南国生まれの子猫はストレスでご飯が食べられない…家族の愛情で回復し、今はみんなの太陽のような存在に!
大阪府に住む三毛猫の和海(なごみ)ちゃんは、お返事が上手。自分の名前だけでなく、「和海ちゃんは猫ですか?」という質問にもお返事です。もっとも、お返事は全部「にゃー」ですが。
天真爛漫という言葉がピッタリの和海ちゃん。先住猫の福助くんと幸愛(こうめ)ちゃんとも仲良く、3匹固まって猫団子になることも。そんな3匹の姿を微笑ましく眺めるのは、アラフォーのOさんと同棲中の彼氏の2人です。
今でこそ和海ちゃんは元気いっぱいに過ごしていますが、Oさんに引き取られた当初はストレスで体調を崩していました。
まずご飯が食べられません。食べても吐いてしまい、最終的には動物病院で出された流動食をシリンジで流し込んで栄養補給をしていました。
なぜここまでストレスをためてしまったのでしょうか?実は和海ちゃん、宮古島出身の猫なのです。南国の暖かい島から、日本有数の大都会・大阪に空輸されてきたとのこと。宮古島のような離島では保護猫の引き取り手が少ないため、譲渡の機会を増やすために大阪で譲渡会を開催しています。

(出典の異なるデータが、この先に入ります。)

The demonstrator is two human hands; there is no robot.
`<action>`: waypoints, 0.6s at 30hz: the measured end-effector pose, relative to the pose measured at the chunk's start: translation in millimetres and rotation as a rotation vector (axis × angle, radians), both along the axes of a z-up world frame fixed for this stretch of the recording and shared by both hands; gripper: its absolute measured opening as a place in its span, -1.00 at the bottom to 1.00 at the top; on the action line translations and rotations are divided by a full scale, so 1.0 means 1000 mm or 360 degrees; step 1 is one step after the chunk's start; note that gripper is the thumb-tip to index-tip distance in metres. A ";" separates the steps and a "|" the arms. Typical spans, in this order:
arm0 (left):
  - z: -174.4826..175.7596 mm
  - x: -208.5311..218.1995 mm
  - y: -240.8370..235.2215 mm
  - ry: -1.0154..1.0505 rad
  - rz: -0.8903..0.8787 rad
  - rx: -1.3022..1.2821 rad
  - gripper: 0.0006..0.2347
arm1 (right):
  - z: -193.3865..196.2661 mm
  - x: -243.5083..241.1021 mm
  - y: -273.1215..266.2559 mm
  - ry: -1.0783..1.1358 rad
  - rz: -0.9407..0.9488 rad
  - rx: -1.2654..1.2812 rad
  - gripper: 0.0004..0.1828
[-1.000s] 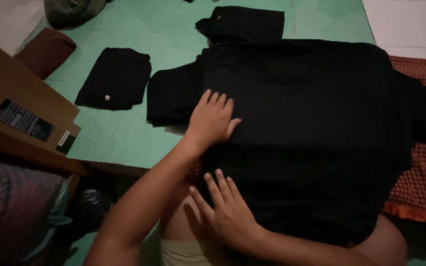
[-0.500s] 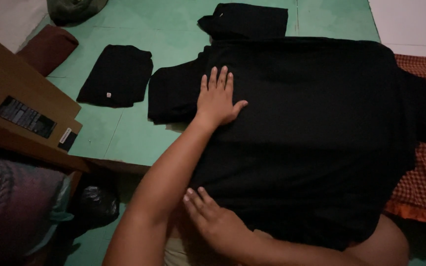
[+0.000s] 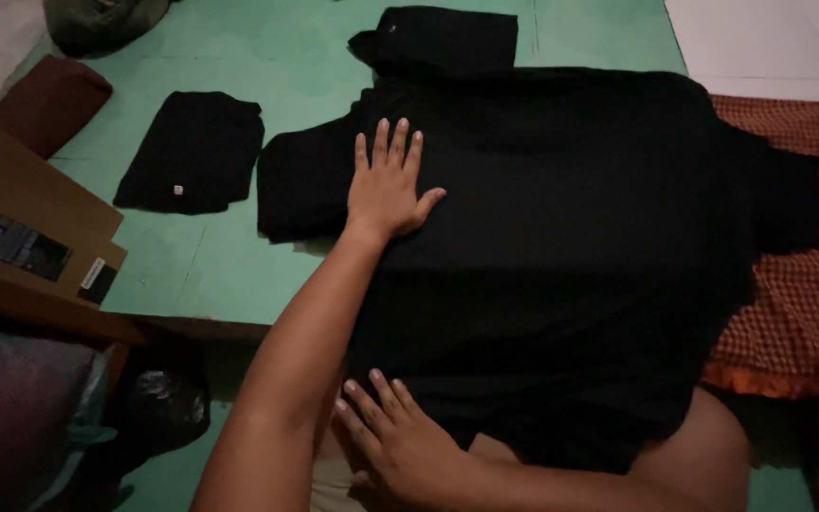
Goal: The person folds a black t-shirt on a checkered mat placed on the floor. They smooth the fabric, fold the sleeves inward, and fold the shirt in half before placing it on a stack of other folded shirts.
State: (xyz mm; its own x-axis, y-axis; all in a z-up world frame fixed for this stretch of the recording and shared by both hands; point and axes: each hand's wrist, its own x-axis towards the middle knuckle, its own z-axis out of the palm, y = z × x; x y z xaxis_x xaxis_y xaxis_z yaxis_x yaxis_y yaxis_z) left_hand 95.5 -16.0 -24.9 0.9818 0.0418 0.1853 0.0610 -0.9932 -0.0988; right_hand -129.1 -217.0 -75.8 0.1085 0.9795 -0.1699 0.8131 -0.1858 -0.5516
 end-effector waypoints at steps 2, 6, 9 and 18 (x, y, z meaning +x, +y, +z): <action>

譲渡会で出会ったのがOさん。生後約3カ月のころでした。初対面でOさんとなんとなく気が合い、迎えられることになります。沖縄・宮古島の美しい海と和やかに過ごしてほしいという願いが込められ、子猫は「和海」と名づけられました。
ところが、全然家で和んでくれません。譲渡会では元気だったのに、先述した通りご飯が食べられなくなったのです。Oさんと彼氏は、毎日動物病院へ和海ちゃんを連れていきます。

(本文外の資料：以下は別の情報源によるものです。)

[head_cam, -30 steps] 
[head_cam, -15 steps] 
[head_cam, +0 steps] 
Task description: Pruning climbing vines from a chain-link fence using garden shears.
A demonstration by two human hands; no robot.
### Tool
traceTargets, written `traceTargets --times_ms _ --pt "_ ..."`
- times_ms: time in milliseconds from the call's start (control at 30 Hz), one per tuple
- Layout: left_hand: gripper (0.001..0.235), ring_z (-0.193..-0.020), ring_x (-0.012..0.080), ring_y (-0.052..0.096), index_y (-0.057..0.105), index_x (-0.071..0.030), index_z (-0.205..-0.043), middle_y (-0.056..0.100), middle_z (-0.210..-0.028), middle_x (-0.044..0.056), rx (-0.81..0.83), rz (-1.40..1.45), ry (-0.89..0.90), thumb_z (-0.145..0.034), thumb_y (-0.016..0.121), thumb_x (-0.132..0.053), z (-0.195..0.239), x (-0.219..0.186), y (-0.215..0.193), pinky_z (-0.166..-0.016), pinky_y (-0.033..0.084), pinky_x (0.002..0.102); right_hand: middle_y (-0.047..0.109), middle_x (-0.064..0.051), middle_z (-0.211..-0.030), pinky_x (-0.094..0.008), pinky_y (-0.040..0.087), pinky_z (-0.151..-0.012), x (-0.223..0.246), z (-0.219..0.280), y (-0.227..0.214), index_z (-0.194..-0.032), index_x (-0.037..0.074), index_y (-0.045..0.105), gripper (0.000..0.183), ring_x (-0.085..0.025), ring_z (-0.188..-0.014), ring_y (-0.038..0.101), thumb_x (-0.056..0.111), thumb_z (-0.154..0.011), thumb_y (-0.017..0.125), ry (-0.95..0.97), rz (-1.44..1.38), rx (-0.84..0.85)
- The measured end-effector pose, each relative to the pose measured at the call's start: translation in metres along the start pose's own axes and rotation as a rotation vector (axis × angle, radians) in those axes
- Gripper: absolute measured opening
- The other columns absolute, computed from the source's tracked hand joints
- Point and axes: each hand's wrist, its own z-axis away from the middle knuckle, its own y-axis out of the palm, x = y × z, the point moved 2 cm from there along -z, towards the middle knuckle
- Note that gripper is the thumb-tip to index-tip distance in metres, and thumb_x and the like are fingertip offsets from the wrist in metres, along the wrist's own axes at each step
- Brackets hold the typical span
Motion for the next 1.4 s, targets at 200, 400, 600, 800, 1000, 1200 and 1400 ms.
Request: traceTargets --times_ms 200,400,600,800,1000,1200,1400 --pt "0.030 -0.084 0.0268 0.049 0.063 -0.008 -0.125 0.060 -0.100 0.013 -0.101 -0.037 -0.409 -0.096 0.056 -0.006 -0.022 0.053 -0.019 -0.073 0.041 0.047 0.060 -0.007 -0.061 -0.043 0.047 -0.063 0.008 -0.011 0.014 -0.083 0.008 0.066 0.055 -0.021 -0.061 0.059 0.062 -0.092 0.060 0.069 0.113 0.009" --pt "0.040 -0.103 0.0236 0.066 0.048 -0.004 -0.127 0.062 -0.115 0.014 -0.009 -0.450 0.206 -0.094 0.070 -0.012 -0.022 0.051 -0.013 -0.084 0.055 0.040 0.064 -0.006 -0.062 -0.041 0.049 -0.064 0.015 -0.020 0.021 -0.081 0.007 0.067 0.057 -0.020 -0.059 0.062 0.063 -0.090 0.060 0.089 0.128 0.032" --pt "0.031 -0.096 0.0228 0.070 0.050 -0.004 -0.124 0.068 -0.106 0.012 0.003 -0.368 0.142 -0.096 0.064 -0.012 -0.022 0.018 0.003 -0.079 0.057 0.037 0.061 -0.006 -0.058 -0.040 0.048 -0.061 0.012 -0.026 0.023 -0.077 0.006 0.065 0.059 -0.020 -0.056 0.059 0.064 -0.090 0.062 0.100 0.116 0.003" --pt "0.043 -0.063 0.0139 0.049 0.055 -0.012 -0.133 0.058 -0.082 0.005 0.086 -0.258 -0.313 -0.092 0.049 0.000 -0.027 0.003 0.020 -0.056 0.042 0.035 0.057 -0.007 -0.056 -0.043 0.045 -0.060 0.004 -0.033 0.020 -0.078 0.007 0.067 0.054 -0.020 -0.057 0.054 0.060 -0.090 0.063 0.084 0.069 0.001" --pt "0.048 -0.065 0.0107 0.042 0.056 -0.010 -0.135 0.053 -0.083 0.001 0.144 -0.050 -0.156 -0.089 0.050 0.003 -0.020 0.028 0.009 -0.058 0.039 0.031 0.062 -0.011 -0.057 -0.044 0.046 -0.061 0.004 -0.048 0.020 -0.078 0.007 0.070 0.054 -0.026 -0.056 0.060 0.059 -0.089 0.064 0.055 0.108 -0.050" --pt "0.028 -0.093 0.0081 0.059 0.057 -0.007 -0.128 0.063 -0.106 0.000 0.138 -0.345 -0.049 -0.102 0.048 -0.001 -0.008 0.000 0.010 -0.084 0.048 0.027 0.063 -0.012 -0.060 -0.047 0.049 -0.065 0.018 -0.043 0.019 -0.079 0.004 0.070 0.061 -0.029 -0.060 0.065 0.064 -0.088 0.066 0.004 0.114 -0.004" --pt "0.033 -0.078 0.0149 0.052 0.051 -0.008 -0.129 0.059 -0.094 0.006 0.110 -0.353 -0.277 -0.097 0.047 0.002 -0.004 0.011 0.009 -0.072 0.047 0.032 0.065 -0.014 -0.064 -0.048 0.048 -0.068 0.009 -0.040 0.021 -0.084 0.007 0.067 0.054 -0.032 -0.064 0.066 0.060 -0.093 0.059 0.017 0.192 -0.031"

体調を崩していたのは、トライアル期間。Oさんはこの先が不安になっていました。これがずっと続くのだろうか。なにより、自分が迎えたいといった和海ちゃんのために、彼氏まで巻き込むことがつらい。トライアル期間なんだから、正式に迎えるのは中止した方が良いかも…。

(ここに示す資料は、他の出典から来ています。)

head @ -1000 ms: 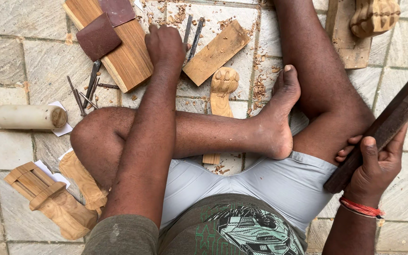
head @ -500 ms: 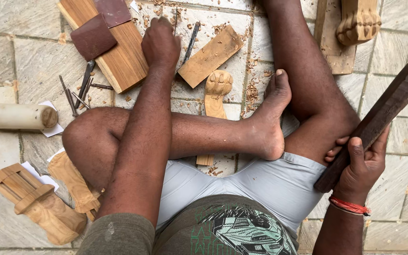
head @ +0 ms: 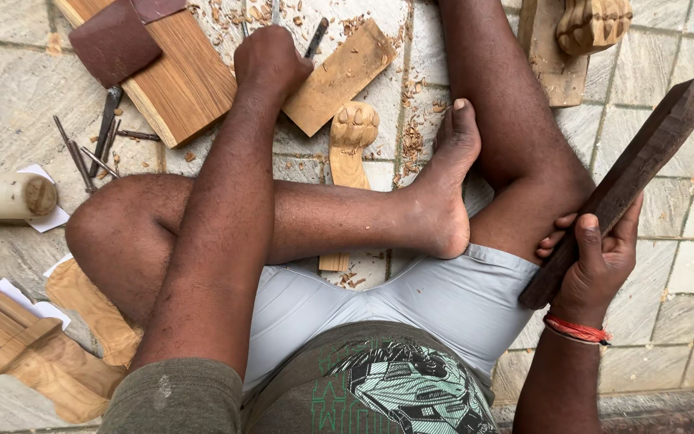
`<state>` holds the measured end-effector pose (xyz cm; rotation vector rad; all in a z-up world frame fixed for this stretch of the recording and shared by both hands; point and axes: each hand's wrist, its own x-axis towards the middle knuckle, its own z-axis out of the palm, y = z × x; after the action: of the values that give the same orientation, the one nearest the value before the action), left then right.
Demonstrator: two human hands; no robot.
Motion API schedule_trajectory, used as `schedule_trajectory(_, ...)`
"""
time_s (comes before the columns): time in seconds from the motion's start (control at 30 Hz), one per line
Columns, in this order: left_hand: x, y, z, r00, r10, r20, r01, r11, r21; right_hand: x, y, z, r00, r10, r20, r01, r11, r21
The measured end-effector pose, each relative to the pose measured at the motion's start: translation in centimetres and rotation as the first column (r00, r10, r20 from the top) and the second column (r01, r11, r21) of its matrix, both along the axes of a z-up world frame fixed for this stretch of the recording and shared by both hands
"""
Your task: The person sits cross-legged on the floor and carves a small wooden figurine using a chisel and a wooden mallet. They repeatedly strike the chisel to shape the wood, occasionally adjusting the piece and clearing wood shavings.
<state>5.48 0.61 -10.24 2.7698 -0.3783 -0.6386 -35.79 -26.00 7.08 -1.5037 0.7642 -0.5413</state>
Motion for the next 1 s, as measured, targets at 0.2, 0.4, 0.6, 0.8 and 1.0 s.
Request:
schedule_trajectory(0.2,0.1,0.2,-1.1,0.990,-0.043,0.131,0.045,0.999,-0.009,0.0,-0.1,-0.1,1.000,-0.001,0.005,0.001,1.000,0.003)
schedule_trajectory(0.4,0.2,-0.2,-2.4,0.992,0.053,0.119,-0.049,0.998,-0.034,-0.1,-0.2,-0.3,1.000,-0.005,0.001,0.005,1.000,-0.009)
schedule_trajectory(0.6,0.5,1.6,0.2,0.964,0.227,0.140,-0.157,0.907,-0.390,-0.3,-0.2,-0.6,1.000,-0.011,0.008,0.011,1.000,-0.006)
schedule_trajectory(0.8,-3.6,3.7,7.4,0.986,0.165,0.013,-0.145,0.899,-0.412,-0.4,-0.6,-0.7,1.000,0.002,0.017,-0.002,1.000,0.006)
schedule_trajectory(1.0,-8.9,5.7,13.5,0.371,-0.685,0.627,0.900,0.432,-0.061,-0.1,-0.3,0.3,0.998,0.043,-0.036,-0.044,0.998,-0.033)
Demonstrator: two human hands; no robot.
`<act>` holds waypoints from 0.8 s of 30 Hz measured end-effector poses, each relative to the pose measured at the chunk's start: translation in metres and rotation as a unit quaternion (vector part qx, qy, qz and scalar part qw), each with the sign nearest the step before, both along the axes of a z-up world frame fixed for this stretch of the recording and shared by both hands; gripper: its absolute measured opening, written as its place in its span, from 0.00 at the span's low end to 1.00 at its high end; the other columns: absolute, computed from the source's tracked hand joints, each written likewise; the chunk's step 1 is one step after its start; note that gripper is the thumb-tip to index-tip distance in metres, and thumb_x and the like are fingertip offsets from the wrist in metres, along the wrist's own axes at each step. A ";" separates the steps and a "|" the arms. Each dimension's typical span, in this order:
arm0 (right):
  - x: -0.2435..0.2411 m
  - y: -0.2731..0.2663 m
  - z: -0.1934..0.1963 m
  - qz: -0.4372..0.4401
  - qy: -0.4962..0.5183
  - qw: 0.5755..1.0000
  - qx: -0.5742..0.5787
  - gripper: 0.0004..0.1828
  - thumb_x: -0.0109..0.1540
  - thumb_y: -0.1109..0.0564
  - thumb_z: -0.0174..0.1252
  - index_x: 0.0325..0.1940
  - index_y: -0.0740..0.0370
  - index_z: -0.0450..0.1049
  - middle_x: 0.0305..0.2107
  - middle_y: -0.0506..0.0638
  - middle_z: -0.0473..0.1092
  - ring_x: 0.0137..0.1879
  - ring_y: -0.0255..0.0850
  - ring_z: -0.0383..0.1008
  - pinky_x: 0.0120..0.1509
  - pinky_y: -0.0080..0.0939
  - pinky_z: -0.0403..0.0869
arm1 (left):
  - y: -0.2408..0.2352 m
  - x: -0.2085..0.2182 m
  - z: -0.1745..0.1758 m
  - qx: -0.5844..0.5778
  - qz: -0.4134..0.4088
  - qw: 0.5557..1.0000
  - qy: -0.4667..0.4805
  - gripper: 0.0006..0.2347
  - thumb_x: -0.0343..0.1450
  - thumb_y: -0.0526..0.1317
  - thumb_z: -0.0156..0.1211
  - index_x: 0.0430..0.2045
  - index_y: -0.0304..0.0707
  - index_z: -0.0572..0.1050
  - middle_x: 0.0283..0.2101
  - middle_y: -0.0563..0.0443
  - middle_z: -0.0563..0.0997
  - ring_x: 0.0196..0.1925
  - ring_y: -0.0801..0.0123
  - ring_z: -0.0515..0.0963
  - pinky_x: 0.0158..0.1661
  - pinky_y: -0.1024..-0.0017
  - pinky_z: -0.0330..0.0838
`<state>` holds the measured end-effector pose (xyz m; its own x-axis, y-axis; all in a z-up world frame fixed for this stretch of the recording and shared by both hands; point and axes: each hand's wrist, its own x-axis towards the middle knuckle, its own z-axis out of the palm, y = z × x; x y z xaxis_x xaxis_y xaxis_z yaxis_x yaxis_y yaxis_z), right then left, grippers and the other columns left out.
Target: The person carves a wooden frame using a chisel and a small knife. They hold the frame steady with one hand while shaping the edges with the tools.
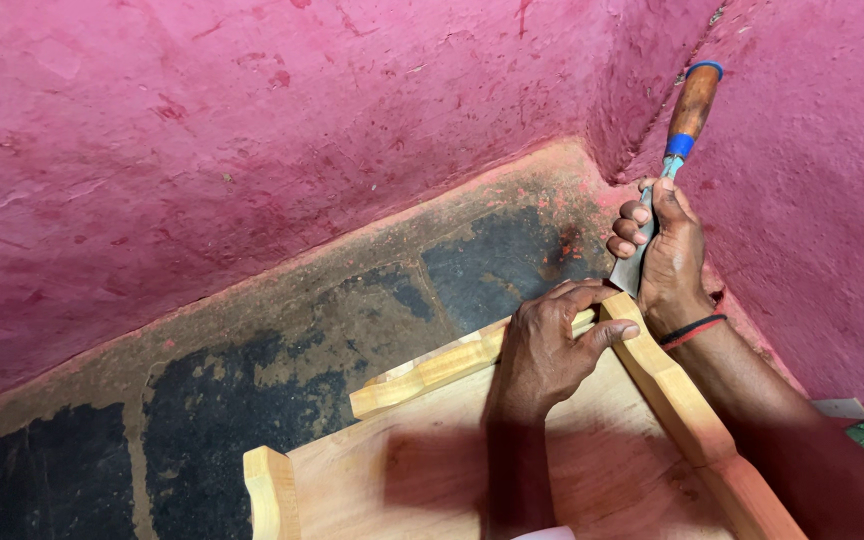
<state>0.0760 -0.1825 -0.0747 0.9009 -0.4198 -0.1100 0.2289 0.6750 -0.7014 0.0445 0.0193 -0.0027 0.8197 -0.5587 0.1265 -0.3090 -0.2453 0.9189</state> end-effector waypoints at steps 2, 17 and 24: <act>-0.001 0.000 0.002 0.002 0.005 1.000 -0.003 0.13 0.74 0.44 0.53 0.52 0.54 0.65 0.28 0.41 0.60 0.29 0.28 0.58 0.32 0.30 0.62 | -0.001 0.000 -0.002 -0.003 -0.001 1.000 0.003 0.19 0.67 0.52 0.67 0.43 0.36 0.82 0.52 0.43 0.83 0.53 0.50 0.83 0.54 0.62 0.75; -0.013 0.006 0.015 0.004 0.022 1.000 -0.009 0.13 0.73 0.45 0.54 0.52 0.53 0.64 0.26 0.40 0.59 0.28 0.28 0.57 0.31 0.29 0.61 | -0.001 0.000 -0.010 -0.001 -0.003 1.000 -0.018 0.19 0.66 0.53 0.68 0.42 0.36 0.83 0.55 0.43 0.83 0.56 0.52 0.82 0.56 0.62 0.74; -0.016 -0.001 0.013 0.023 0.018 0.999 0.027 0.13 0.73 0.46 0.55 0.52 0.55 0.65 0.26 0.39 0.59 0.28 0.27 0.56 0.30 0.28 0.60 | -0.005 -0.001 -0.013 0.007 -0.009 1.000 -0.023 0.19 0.66 0.53 0.67 0.40 0.37 0.83 0.54 0.44 0.84 0.57 0.53 0.82 0.58 0.63 0.73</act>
<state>0.0596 -0.1839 -0.0620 0.9142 -0.3708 -0.1638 0.1720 0.7208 -0.6715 0.0431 0.0142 -0.0154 0.8027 -0.5758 0.1551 -0.3551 -0.2525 0.9001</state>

でも、そんな時彼氏が言ってくれた言葉に救われたそうです。
「家族なんだから、病院に連れて行くのは当たり前。できることを頑張ろう」
彼氏はOさんが迎えた子は、どんな状態であっても自分の家族。正式に迎えるために必要なことをしてあげたい。そう言ってもらえたおかげで、Oさんも安心して和海ちゃんの看病をすることができたのだそう。
今思えば、環境の変化が他の保護猫以上だった和海ちゃん。宮古島からの移動も負担だったでしょうし、お世話になっていた保護主さんや一緒に大阪に来た仲間と離れたのも寂しかったでしょう。ようやく安心できる家が出来たからこそ気が抜けたのかもしれません。人間でもよくあることです。
1週間ほど動物病院に通い続け、ようやくご飯が食べられるようになった和海ちゃん。すると譲渡会で見せた元気を、Oさんの家でも見せるように。お膝に乗ってなでなでをおねだりしたり、色んなところに登ったり。元気いっぱい走り回り、疲れたら電池が切れたように眠る。
もう大丈夫だろうと、正式に譲渡してもらうことになりました。
先住猫の福助くんと幸愛ちゃんも、甲斐甲斐しく和海ちゃんのお世話を焼きます。特に福助くんは妹のように可愛がるんですって。それを和海ちゃんも嬉しいみたい。3匹で一緒に過ごすことが多くなります。
和海ちゃんは、Oさんも彼氏も大好き。たくさんお喋りです。他の人には「にゃー」としか聞こえなくても、和海ちゃんは色んなことをお話しています。それをOさんと彼氏がふんふんと耳を傾ける。それが日常です。
今では和海ちゃんが、家の中の太陽に。
そういえば、太陽の女神・天照大神も天岩戸に隠れたことがあります。その時、他の神々が外で楽しい雰囲気を作りました。その楽しい雰囲気で天岩戸から天照大神は出てきたのは、ご存知かと思います。
和海ちゃんもOさんたちの愛情で、天岩戸から出てきたのかもしれません。